▸ **Exercise brief**
Once you have read the listing, output it exactly and completely.

▸ **Data segment**

**********

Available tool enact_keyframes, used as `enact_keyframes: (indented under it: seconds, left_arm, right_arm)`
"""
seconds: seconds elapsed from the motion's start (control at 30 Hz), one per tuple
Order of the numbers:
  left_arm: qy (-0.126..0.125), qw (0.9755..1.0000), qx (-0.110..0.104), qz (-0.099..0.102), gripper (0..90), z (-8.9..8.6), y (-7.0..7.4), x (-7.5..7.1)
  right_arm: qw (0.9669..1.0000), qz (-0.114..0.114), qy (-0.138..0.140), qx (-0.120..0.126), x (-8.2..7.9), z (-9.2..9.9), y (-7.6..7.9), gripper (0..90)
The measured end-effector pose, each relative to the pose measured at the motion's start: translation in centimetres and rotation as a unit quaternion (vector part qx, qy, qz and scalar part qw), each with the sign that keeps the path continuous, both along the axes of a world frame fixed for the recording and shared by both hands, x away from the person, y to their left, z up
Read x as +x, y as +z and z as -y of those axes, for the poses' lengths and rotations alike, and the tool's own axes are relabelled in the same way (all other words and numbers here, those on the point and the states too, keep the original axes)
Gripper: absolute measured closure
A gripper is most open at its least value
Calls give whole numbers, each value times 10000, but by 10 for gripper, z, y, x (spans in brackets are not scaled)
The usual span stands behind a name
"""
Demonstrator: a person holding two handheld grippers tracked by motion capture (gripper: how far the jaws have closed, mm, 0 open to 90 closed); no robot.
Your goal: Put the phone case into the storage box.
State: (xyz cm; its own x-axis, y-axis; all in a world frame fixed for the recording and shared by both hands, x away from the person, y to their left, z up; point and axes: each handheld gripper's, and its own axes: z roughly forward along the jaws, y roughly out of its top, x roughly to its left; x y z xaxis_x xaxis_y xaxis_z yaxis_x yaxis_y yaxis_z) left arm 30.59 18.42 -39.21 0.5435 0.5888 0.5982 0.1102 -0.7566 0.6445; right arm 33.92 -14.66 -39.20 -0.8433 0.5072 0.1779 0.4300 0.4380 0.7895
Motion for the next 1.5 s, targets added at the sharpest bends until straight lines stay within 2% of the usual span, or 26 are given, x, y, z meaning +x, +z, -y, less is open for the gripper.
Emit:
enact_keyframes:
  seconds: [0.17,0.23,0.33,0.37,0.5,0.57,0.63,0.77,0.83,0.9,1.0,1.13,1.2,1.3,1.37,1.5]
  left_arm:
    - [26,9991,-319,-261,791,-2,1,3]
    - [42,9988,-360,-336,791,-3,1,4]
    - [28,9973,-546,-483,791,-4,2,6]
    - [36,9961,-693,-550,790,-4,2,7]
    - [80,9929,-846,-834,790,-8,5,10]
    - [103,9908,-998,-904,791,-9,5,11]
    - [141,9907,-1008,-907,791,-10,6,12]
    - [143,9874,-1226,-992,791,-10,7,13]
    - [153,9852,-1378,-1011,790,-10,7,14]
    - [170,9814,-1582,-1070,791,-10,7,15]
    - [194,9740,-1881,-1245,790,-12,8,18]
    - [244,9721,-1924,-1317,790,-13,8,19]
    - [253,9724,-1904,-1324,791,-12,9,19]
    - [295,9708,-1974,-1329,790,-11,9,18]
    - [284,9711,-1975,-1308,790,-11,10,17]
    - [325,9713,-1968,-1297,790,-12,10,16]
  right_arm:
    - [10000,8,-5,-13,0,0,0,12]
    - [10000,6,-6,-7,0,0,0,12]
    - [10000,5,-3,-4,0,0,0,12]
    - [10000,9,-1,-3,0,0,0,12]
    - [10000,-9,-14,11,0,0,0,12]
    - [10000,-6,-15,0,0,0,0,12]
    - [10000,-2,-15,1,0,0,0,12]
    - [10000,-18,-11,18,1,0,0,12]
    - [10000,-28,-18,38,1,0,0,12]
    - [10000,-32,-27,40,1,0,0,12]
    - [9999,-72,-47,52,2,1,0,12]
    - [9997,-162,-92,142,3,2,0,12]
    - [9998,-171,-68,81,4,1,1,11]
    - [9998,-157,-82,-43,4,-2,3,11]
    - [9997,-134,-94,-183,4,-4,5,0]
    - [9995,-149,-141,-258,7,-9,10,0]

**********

▸ **Output for this exercise**
Available tool enact_keyframes, used as `enact_keyframes: (indented under it: seconds, left_arm, right_arm)`
"""
seconds: seconds elapsed from the motion's start (control at 30 Hz), one per tuple
Order of the numbers:
  left_arm: qy (-0.126..0.125), qw (0.9755..1.0000), qx (-0.110..0.104), qz (-0.099..0.102), gripper (0..90), z (-8.9..8.6), y (-7.0..7.4), x (-7.5..7.1)
  right_arm: qw (0.9669..1.0000), qz (-0.114..0.114), qy (-0.138..0.140), qx (-0.120..0.126), x (-8.2..7.9), z (-9.2..9.9), y (-7.6..7.9), gripper (0..90)
The measured end-effector pose, each relative to the pose measured at the motion's start: translation in centimetres and rotation as a unit quaternion (vector part qx, qy, qz and scalar part qw), each with the sign that keeps the path continuous, both along the axes of a world frame fixed for the recording and shared by both hands, x away from the person, y to their left, z up
Read x as +x, y as +z and z as -y of those axes, for the poses' lengths and rotations alike, and the tool's own axes are relabelled in the same way (all other words and numbers here, those on the point and the states too, keep the original axes)
Gripper: absolute measured closure
A gripper is most open at its least value
Calls give whole numbers, each value times 10000, but by 10 for gripper, z, y, x (spans in brackets are not scaled)
The usual span stands behind a name
"""
Demonstrator: a person holding two handheld grippers tracked by motion capture (gripper: how far the jaws have closed, mm, 0 open to 90 closed); no robot.
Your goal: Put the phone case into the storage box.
State: (xyz cm; its own x-axis, y-axis; all in a world frame fixed for the recording and shared by both hands, x away from the person, y to their left, z up; point and axes: each handheld gripper's, and its own axes: z roughly forward along the jaws, y roughly out of its top, x roughly to its left; x y z xaxis_x xaxis_y xaxis_z yaxis_x yaxis_y yaxis_z) left arm 30.59 18.42 -39.21 0.5435 0.5888 0.5982 0.1102 -0.7566 0.6445; right arm 33.92 -14.66 -39.20 -0.8433 0.5072 0.1779 0.4300 0.4380 0.7895
Motion for the next 1.5 s, targets added at the sharpest bends until straight lines stay within 2% of the usual span, or 26 are given, x, y, z meaning +x, +z, -y, less is open for the gripper.
Emit:
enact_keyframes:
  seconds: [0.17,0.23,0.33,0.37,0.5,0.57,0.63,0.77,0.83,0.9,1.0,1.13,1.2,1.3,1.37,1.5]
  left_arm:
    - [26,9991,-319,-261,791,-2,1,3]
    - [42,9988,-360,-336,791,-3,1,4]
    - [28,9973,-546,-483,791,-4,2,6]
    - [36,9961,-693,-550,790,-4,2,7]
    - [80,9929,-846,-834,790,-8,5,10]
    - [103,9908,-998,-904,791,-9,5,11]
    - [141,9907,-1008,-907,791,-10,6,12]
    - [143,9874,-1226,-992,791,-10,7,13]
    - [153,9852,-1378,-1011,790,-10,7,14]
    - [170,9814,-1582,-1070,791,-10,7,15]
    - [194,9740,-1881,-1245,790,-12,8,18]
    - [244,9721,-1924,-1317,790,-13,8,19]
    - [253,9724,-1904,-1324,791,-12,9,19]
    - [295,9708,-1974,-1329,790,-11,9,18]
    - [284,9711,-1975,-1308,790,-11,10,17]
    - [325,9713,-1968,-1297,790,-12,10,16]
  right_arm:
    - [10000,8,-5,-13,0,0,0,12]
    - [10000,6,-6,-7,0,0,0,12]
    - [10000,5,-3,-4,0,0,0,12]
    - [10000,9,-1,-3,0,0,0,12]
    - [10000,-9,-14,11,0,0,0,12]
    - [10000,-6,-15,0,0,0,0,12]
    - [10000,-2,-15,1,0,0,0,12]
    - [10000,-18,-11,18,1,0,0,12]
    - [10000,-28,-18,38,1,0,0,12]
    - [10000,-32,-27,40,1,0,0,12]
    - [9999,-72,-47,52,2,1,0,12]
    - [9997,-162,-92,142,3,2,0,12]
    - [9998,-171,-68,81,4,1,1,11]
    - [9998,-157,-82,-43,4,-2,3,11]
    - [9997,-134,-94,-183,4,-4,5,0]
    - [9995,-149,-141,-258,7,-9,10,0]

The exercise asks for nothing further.